Путешествие в Закудыкино (Стамм) - страница 127

Выйдя из кремлёвского дворца, он беспрепятственно прошёл сквозь все ограждения и патрули опричников, провожавших его молчаливыми, полными ненависти и презрения взглядами. Затем, миновав Фроловские ворота, оказался на площади, называемой Красной. Это имя издревле на Руси означало – красивая, прекрасная (любовное обращение красна девица, отнюдь никогда не выражало болезненно-аллергическую пигментацию кожи). Но оно никак не вязалось с уродливым, заполненным нечистотами рвом, тянущимся вдоль кремлёвской стены. Или с тесно облепившими площадь торговыми рядами, исторгающими зловонье гниющих продуктов и привлекающими мириады назойливых мух, нашедших здесь своё пристанище, и регулярно устраивающих праздник живота в непосредственной близости резиденции московских государей. Не придавало великолепия всей этой картине и лобное место с водружённой на нём окровавленной плахой, страшными, ужасающими орудиями казни и почерневшими головами преступников, что покоились на высоких кольях, служа не только объектом всеобщего обозрения и устрашения, но также излюбленным лакомством всё тех же мух. Кто знает, может цвет крови, в изобилии пролитой на этом месте, и дал столь красноречивое название центральной площади державного города. Задерживаться здесь не хотелось, завтра будет время вдосталь налюбоваться этими красотами под испепеляющими лучами полуденного солнца, под улюлюканье и свист раздражённой, доведённой до сумасшествия, кровожадной толпы. Он пошёл вниз, мимо Покровского собора, вдоль рва к реке, в прохладную свежесть неторопливо текущих вод, плавно перекатывающихся в бесконечном, ничем не прерываемом движении будто вечной, никуда не спешащей жизни. В это ли течение вскоре предстоит навсегда влиться его временному, земному бытию? Он направился на простор проститься с заходящим, скрываемым с площади башнями московского кремля светилом. Проститься навсегда, навеки, в ожидании встречи с новым, никогда не заходящим солнцем, не обжигающим, не испепеляющим, вечно ласковым, дарящим Свет, Тепло и Любовь всем в равной, непреходящей мере.

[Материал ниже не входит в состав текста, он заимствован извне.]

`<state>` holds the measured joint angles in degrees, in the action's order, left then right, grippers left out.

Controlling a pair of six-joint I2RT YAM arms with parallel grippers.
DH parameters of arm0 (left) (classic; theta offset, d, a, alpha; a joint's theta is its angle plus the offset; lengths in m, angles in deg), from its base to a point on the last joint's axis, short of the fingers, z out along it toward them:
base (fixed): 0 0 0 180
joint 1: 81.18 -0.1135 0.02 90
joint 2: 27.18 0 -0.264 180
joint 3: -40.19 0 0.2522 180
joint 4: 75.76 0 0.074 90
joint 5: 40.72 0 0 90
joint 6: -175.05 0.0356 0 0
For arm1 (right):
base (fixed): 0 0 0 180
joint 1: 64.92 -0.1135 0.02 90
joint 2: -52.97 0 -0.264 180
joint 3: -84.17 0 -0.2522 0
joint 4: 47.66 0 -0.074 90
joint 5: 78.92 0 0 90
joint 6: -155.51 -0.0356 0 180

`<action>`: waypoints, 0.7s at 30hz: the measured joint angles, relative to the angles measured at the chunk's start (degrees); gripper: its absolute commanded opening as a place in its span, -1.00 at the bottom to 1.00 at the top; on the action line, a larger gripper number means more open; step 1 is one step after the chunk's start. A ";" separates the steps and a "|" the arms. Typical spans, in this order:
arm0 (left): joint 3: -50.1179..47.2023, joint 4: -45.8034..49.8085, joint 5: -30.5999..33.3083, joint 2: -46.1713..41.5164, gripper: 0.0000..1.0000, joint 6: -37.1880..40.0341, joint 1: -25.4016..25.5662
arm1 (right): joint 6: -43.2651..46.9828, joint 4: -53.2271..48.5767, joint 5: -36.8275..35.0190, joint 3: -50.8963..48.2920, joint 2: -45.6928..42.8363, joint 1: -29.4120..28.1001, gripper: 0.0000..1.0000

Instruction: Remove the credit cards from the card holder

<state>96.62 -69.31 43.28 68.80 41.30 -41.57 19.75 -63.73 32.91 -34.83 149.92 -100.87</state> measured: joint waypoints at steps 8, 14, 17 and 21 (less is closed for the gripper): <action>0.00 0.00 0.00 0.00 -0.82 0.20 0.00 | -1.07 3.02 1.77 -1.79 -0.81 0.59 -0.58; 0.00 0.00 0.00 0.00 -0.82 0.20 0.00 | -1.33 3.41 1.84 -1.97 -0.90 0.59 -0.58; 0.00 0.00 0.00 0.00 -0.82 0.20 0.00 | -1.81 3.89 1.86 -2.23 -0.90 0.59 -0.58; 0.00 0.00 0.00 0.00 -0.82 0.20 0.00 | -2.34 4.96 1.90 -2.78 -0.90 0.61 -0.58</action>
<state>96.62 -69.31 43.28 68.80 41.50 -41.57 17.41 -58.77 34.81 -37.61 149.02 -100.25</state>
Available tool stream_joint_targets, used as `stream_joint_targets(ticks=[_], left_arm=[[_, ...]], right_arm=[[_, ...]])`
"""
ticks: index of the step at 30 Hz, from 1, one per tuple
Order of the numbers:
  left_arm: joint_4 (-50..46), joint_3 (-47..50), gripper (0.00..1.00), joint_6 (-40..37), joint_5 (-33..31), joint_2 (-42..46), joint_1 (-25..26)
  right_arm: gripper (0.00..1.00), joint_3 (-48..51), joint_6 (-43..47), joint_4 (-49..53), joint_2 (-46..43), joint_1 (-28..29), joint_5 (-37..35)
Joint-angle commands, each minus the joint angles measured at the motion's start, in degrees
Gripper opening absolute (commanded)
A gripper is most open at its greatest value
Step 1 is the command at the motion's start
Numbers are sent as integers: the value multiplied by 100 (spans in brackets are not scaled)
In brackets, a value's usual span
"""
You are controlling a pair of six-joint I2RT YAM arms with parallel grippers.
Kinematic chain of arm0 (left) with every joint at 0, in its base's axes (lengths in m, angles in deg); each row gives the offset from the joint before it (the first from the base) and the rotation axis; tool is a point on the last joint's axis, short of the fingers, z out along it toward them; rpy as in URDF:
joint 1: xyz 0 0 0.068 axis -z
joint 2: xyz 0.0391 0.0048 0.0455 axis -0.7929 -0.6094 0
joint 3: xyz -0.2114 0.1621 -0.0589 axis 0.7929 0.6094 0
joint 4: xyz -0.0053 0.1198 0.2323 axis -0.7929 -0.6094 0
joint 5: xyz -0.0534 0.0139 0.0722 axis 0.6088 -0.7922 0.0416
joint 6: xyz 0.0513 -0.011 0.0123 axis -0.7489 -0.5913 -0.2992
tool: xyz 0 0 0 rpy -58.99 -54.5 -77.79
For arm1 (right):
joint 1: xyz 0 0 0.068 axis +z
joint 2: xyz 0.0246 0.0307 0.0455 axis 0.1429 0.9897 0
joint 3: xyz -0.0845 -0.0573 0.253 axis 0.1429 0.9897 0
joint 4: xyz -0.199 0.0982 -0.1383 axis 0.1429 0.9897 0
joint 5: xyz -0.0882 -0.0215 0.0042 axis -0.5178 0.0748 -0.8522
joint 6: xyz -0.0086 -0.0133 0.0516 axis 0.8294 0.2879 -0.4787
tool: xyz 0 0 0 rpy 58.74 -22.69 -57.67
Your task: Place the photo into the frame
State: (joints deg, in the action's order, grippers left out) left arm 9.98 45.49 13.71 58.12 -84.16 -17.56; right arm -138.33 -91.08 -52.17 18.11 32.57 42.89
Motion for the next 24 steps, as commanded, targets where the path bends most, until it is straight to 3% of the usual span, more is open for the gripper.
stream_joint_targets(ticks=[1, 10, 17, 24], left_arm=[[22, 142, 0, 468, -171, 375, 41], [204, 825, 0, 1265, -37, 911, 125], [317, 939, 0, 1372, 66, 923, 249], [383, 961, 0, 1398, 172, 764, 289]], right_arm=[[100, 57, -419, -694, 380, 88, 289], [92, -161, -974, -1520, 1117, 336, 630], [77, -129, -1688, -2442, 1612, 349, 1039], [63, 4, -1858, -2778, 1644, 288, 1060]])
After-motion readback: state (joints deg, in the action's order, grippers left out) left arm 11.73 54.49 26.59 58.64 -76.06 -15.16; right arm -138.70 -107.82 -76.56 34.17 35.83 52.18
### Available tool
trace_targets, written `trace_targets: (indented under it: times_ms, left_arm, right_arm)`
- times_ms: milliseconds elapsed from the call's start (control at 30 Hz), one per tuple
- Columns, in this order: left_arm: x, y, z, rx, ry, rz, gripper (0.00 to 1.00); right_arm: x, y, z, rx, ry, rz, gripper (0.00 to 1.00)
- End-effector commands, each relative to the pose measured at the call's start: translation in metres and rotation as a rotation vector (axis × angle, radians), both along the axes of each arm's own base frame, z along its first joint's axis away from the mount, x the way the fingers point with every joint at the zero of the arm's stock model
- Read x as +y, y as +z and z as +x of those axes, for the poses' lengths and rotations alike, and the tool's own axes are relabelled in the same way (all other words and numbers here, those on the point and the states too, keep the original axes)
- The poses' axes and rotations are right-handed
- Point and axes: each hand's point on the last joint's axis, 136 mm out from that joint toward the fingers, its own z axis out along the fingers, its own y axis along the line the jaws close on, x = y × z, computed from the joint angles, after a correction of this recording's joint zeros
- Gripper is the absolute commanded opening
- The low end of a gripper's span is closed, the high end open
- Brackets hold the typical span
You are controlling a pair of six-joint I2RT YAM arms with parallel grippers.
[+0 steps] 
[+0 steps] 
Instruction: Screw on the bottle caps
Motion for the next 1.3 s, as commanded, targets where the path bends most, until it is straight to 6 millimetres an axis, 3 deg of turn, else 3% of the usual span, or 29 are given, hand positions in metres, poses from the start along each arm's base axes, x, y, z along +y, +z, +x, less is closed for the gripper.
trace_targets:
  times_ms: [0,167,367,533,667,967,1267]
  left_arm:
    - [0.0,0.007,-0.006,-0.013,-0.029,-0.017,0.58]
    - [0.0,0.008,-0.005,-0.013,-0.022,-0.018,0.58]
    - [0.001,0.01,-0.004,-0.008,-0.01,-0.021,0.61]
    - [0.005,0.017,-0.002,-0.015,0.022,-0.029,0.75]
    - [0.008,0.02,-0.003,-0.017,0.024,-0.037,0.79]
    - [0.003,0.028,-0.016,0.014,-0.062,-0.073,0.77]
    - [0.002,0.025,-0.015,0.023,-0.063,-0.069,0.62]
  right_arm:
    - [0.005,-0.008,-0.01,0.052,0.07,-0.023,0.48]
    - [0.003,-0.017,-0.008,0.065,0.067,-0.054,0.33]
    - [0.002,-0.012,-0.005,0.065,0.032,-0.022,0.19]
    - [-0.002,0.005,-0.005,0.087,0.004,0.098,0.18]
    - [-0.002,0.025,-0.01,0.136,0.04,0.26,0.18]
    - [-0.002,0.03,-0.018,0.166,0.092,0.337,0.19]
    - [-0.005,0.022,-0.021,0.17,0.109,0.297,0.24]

Сейчас он просто сидел на высоком берегу Москвы-реки, подогнув под себя левую ногу, и бросал камешки в нехотя движущуюся мимо гладь вод. О казни не думал, о плохом вообще думать не хотелось. Он просто доживал, жадно впитывал в себя последние часы этого кратковременного бытия, стараясь не упустить ничего, ни единой его крохотной пылинки, ни наималейшей капельки, сливаясь с его запахами, звуками, красками, ощущая себя частью его, рабом, и всё же хозяином этой уходящей жизни. И от этого ощущения ему было хорошо. Хорошо и спокойно. Предстоящая казнь уже ничего не значила, её просто не было. Ей не нашлось места в вечности, дыхание которой он уже чувствовал в движении прохладного ночного воздуха, медлительной, никуда не спешащей реки, глубокого, беспредельного чёрного неба на многие-многие тысячи пространств вглубь усеянного немигающими, зовущими к себе звёздами.